## Task item
Given the listing that follows, report all lines in which the string "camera" occurs.

## Data below
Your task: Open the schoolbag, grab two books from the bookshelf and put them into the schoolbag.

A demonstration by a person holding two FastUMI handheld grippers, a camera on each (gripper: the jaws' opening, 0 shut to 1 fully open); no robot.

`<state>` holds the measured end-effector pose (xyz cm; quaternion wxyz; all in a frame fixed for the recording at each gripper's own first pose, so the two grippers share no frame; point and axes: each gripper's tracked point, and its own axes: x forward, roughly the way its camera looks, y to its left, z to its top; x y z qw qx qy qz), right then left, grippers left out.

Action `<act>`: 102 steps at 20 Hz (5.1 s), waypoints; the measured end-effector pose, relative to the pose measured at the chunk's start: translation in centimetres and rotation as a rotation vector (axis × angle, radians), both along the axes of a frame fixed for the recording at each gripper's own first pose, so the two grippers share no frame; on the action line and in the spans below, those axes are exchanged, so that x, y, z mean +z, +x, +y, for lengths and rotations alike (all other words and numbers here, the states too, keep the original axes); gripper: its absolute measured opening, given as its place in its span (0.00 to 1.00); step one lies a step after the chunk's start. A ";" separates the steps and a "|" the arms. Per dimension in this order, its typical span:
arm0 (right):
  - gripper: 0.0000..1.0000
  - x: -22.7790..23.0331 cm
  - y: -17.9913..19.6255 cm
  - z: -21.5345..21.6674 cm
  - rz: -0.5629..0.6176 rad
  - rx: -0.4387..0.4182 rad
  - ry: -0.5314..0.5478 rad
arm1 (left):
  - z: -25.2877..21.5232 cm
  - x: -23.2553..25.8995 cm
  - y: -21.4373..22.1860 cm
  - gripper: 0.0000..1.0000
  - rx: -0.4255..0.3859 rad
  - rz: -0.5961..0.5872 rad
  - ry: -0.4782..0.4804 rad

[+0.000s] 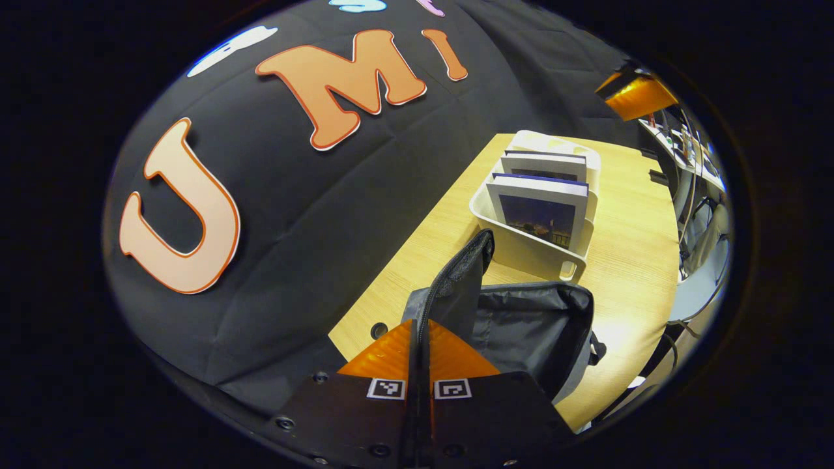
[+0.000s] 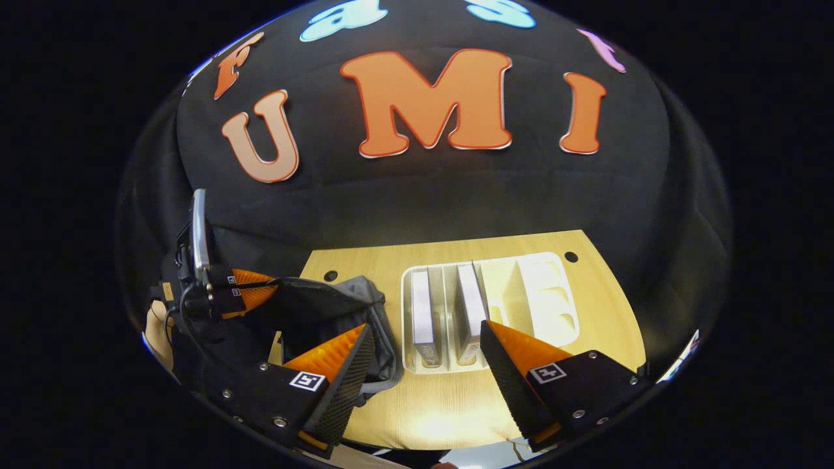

## Final answer
A demonstration by a person holding two FastUMI handheld grippers, a camera on each (gripper: the jaws' opening, 0 shut to 1 fully open); no robot.
`<state>` holds the measured end-effector pose (xyz cm; quaternion wxyz; all in a frame fixed for the recording at each gripper's own first pose, so the two grippers share no frame; point and axes: each gripper's tracked point, and its own axes: x forward, roughly the way its camera looks, y to its left, z to its top; x y z qw qx qy qz), right then left, grippers left out.

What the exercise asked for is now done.